TASK DETAILS.
All lines in the data below carrying the string "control" are to be located and copied.

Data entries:
⁂
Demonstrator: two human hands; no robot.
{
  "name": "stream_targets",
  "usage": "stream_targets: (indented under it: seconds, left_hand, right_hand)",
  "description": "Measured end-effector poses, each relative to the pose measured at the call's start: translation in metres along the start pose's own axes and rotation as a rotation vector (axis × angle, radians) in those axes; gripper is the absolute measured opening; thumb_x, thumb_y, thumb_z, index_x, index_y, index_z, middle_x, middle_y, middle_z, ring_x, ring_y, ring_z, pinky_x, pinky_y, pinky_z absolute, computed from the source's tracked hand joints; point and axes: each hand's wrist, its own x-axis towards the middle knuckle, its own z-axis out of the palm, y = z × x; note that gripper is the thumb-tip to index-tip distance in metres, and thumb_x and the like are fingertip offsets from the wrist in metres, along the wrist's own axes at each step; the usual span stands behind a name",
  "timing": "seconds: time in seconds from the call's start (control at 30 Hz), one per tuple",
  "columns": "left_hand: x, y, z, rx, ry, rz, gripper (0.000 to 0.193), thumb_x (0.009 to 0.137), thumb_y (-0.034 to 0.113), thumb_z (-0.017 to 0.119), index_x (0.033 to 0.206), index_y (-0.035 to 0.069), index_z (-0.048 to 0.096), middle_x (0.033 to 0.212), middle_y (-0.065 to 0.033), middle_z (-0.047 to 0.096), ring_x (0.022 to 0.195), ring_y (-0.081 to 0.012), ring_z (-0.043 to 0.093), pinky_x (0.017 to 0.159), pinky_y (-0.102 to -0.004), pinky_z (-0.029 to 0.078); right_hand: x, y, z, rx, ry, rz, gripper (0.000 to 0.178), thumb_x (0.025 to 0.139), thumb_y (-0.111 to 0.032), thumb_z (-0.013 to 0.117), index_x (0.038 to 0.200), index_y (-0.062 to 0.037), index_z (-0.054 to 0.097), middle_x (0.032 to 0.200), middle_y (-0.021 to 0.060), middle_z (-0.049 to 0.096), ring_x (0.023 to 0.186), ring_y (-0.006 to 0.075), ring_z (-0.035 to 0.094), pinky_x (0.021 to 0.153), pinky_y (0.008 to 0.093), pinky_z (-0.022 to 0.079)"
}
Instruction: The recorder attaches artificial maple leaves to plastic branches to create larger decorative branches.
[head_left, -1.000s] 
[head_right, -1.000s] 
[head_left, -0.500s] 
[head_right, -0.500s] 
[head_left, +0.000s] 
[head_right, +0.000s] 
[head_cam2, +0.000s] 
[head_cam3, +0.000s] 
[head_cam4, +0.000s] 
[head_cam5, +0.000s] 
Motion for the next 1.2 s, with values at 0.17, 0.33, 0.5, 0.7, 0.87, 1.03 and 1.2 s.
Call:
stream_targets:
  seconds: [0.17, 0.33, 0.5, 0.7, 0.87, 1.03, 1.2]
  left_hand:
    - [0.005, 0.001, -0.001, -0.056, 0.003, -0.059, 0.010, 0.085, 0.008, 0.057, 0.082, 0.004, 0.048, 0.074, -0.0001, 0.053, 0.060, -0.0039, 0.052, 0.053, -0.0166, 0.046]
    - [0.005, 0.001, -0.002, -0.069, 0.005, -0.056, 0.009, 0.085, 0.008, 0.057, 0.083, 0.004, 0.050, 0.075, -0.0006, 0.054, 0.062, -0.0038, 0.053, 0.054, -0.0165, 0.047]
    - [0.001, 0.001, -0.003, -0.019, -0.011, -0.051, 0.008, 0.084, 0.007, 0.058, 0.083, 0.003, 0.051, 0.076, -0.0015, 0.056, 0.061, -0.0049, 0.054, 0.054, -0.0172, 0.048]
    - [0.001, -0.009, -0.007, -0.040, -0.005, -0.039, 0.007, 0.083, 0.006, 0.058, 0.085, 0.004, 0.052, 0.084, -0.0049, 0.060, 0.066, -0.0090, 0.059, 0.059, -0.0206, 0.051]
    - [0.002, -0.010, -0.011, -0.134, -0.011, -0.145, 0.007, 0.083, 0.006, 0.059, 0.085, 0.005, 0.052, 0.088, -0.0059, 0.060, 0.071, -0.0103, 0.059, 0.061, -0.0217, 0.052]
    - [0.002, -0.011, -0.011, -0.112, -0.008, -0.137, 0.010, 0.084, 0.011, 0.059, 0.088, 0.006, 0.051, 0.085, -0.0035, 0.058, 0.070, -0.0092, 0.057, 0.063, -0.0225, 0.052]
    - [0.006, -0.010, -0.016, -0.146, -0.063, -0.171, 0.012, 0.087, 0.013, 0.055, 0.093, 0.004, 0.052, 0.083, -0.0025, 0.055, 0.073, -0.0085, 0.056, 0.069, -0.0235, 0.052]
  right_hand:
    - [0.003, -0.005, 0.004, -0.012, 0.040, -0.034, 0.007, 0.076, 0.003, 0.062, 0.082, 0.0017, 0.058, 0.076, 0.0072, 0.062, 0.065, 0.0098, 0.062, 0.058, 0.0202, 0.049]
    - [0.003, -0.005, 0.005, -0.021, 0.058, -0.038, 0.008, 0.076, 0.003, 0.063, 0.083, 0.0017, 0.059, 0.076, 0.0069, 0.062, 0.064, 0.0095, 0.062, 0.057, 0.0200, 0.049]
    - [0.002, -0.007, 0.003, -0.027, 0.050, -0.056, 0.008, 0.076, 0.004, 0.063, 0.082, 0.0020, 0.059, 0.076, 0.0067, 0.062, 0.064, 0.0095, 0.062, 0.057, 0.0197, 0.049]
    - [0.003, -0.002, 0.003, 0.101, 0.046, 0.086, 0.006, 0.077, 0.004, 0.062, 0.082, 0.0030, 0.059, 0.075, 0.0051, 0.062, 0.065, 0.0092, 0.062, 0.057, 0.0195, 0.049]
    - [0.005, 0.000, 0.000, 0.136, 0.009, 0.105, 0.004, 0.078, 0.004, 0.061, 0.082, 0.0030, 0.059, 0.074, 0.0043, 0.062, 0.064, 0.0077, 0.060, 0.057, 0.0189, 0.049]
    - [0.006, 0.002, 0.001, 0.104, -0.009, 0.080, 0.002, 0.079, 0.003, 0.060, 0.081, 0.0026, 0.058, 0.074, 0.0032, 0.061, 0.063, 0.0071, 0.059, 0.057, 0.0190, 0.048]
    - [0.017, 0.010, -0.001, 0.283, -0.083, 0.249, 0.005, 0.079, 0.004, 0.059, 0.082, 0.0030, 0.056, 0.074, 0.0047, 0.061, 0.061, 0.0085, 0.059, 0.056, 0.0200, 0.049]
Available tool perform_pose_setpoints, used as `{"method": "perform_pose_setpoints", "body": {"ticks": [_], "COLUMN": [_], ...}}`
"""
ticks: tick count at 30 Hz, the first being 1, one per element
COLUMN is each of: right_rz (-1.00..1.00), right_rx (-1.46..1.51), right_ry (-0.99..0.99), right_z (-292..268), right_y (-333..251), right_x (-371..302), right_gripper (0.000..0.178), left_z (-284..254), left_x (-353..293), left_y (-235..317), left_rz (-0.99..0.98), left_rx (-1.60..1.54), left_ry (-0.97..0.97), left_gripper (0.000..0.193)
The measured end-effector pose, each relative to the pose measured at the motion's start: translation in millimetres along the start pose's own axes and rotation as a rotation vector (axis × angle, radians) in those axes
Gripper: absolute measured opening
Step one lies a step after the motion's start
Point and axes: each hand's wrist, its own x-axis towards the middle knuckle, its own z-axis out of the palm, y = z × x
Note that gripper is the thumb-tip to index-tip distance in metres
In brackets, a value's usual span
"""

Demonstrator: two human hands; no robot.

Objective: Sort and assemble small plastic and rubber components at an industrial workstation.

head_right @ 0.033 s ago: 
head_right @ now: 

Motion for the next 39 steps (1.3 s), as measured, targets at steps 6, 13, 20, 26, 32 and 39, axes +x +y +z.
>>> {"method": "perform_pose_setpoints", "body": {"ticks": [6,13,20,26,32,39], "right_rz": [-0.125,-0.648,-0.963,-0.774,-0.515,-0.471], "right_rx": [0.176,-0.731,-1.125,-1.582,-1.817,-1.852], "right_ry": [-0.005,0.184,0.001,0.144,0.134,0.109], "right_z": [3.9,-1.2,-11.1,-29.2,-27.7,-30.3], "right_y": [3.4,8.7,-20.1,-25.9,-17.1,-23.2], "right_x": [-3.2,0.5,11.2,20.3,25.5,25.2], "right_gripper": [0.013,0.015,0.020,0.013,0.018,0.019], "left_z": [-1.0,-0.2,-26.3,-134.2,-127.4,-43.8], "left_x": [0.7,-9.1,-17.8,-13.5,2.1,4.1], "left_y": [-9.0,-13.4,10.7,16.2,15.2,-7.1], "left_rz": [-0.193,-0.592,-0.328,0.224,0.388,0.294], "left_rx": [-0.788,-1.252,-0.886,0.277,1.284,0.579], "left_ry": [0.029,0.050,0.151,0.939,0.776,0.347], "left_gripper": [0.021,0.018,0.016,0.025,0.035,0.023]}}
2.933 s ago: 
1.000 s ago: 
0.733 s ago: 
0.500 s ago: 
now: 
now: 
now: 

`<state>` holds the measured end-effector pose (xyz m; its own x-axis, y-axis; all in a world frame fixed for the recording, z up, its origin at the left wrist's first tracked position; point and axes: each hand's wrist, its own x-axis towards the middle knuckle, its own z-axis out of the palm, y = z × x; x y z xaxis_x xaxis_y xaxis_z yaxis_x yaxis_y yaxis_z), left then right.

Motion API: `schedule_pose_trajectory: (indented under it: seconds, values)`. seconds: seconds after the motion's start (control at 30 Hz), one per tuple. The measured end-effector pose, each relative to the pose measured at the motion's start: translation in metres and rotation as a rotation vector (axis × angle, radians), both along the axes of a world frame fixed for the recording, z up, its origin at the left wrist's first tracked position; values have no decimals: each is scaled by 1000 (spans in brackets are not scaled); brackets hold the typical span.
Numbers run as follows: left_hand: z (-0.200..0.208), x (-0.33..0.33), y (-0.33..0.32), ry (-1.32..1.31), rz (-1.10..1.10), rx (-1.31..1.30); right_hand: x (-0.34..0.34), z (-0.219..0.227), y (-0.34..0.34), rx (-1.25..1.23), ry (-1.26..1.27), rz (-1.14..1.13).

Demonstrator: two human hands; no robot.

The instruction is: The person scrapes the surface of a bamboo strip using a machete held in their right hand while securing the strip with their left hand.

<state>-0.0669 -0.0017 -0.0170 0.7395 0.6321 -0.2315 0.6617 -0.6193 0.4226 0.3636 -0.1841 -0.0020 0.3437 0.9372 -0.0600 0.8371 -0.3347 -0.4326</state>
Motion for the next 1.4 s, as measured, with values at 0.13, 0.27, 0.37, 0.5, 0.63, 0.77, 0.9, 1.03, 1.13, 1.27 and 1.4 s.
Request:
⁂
SOLVED EXERCISE.
  "timing": "seconds: time in seconds from the call's start (control at 30 Hz), one per tuple",
Motion API: `schedule_pose_trajectory: (indented under it: seconds, values)`. seconds: seconds after the motion's start (control at 30 Hz), one per tuple. The measured end-effector pose, each relative to the pose measured at the motion's start: translation in metres and rotation as a rotation vector (axis × angle, radians), both along the axes of a world frame fixed for the recording, z up, its origin at the left wrist's first tracked position; values have no decimals: each is scaled by 1000 (spans in brackets are not scaled); brackets hold the typical span.

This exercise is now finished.